得たいの知れない”カゲ”を狩る
●霞の丘市/とある公園(夕方)
母校である中学校から、徒歩10分ほどの圏内。
放課後になり、徘徊したらすぐに”カゲ”を見つけた。
芽島卯月めしまうづきは、特別な能力がある。
それは”邪眼”――この世あらざるモノを見通す力だ。
それを封じる”邪眼殺し(メガネ)”をかけて普段生活している。
しかし、夕方の時間帯になると能力を封じていても目がうずくのだ。
それが虫の知らせに近い、微量な知覚でありつつ。
見知った公園が視界に入った途端、右眼に鈍痛が走った。
か細い感覚を頼りに公園の入り口へ向かい”邪眼殺し(メガネ)”を外す。
ここはハイキングコースも兼ねた、少々規模の大きい公園。
入り口からすぐ大きな看板があり、園内の地図が記載されている。
その看板を岐路に、左右に歩道が別れていた。
傾斜がある林のハイキングコース。
平坦な道が続くウォーキングコース。
――この感じだと、こっちか。
卯月は右を、ウォーキングコースを選ぶ。
正直、他の人間にどう説明するためにはどういえばいいのか。
簡単にいえば、五感の多数決をとっているような感覚。
視覚は右を、嗅覚は左を、触感は右を――と。
「――いた」
コースに入って、1番手前の木製ベンチ。
そこに”カゲ”がいた。
形容しがたい風体。

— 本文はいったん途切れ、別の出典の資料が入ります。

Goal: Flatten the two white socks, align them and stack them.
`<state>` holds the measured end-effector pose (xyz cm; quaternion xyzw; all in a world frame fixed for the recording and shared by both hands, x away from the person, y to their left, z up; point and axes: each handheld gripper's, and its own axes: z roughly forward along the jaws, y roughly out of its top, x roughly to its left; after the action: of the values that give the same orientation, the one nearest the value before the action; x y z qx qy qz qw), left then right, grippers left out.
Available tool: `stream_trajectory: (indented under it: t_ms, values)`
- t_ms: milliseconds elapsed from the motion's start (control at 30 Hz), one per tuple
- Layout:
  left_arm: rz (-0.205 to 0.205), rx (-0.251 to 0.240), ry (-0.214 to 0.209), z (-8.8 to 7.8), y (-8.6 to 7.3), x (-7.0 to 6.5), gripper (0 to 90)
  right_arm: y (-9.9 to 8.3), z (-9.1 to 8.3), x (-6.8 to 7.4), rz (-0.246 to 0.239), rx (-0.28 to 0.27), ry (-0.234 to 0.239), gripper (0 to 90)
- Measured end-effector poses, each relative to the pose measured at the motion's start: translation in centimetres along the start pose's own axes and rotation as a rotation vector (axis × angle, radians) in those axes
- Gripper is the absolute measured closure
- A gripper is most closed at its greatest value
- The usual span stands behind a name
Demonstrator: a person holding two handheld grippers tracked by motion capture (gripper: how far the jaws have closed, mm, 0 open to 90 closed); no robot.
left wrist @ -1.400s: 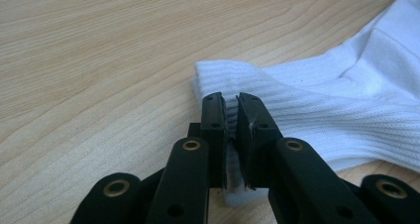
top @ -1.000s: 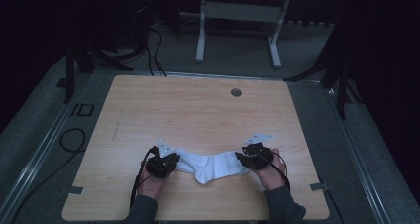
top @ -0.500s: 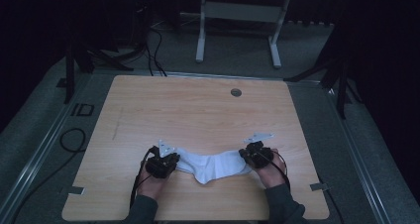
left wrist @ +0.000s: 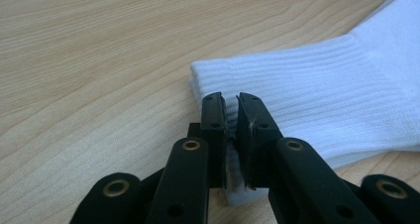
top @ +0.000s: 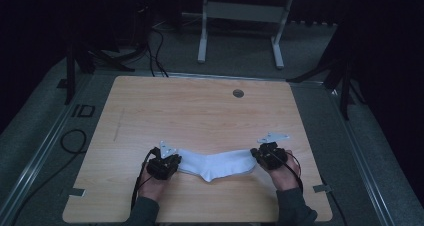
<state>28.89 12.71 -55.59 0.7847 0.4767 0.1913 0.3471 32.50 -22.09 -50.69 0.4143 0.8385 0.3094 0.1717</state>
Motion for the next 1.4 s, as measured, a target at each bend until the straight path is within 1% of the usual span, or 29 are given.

異様な雰囲気。生気は微塵も感じられない。
遠目から見ても、あれは人間ではない。それだけは断言できる。
そこだけ一部切り取ったような写真を撮り。
ベンチの辺りだけスプレー缶で黒く塗りつぶしたような、輪郭。
黒曜石色のガスが、ベンチに留まっていた。
卯月自身、正式な名称など知らない。
ガス、とか。
ジンガイ、とか。
様々な名称を考えてみたが、結局、安直なものとして呼んでいる。
奇しくもヤツらの存在を認識できるのは、卯月だけ。
子連れの夫婦や運動中の男性も、何事もなく、ベンチを横切っていく。
「”カゲ”め……いっちょ前に黄昏やがって……」
当の”カゲ”に意思があるだろうか。
そんな事は考えたことない。
ただただ、ぼうっとベンチに座り込み表情のない顔らしき頭部を夕日に向けている。
相手こそ卯月を認知しているのか、そうでないのか。
そもそも目というものが存在しているのか、よくわからない。
――いや、知るつもりもないか。
と、敵は敵だと戒める卯月。
人間に危害が加わる前に消すのが一番の解決策だ。